- Your instructions -
Please state the number of lines in the material below that contain "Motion", with no other words.

- The data -
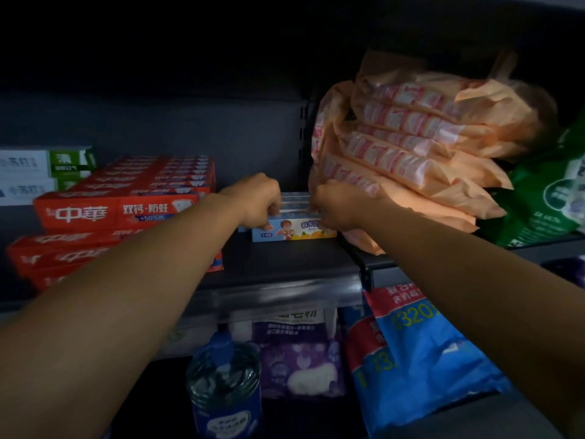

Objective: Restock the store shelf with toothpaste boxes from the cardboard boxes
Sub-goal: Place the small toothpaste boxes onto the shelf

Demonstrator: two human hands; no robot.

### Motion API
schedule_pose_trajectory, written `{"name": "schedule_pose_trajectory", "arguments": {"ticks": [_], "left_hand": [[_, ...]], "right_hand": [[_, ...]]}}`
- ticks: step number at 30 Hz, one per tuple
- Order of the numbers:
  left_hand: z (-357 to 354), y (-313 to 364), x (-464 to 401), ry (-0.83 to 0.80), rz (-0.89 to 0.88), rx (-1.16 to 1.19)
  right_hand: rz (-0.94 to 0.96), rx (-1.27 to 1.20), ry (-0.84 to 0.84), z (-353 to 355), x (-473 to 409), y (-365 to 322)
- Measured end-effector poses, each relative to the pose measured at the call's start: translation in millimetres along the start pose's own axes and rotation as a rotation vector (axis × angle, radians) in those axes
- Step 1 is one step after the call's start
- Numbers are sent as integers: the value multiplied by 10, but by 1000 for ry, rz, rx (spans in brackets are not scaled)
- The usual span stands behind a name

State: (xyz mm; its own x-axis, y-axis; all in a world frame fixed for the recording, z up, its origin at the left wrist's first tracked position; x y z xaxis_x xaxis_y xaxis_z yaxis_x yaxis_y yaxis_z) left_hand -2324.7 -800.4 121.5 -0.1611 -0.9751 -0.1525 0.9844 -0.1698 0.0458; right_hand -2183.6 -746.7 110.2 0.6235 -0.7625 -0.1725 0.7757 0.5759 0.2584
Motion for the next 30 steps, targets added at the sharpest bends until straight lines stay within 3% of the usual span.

- Solution to this exercise -
2